*WHAT IS REQUIRED*
Go through the listing and copy every line word for word.

*INPUT DATA*
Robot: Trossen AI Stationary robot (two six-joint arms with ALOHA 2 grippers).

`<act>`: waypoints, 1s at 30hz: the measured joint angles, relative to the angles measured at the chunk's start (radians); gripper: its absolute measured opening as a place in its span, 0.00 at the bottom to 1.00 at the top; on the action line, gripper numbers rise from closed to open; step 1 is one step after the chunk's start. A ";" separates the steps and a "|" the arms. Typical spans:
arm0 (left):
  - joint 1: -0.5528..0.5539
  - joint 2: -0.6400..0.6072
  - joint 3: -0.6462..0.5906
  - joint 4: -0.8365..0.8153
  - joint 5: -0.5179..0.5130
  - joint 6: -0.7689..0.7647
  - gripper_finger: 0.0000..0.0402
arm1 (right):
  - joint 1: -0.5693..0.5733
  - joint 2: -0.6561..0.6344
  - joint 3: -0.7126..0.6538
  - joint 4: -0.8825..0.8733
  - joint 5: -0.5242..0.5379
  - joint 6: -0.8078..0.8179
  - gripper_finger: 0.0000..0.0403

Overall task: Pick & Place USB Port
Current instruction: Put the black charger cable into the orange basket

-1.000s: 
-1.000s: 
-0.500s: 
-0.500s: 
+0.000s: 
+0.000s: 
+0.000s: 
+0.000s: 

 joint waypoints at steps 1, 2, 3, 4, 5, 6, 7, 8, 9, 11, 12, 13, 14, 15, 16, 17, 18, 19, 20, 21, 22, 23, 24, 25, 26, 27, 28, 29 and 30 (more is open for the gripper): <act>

*RESULT BELOW*
Robot: Trossen AI Stationary robot (two six-joint arms with ALOHA 2 grippers).

`<act>`: waypoints, 1s at 30hz: the measured joint angles, relative to the angles measured at the chunk's start (radians); gripper: its absolute measured opening as a place in its span, 0.00 at the bottom to 1.00 at the top; on the action line, gripper numbers rise from closed to open; step 1 is one step after the chunk's start. A ";" separates the steps and a "|" the arms. Typical spans:
arm0 (left):
  - joint 1: -0.5528..0.5539
  - joint 2: -0.6400..0.6072
  - joint 3: -0.6462..0.5906
  - joint 4: -0.8365..0.8153
  - joint 5: -0.5179..0.5130
  - joint 6: -0.7689..0.7647
  - gripper_finger: 0.0000..0.0402
arm1 (right):
  - joint 1: -0.5693..0.5733
  - joint 2: -0.6561..0.6344
  - joint 3: -0.7126..0.6538
  - joint 4: -0.8825..0.8733
  - joint 5: -0.5242..0.5379
  - joint 6: -0.8078..0.8179
  - gripper_finger: 0.0000..0.0403

Overall task: Pick & Place USB Port
Current instruction: Put the black charger cable into the orange basket

-1.000s: 
-1.000s: 
-0.500s: 
-0.500s: 
+0.000s: 
+0.000s: 
+0.000s: 
+0.000s: 

 joint waypoints at steps 1, 2, 3, 4, 5, 6, 7, 8, 9, 11, 12, 13, 14, 15, 16, 17, 18, 19, 20, 21, 22, 23, 24, 25, 26, 27, 28, 29 and 30 (more is open for the gripper): <act>

This response is done.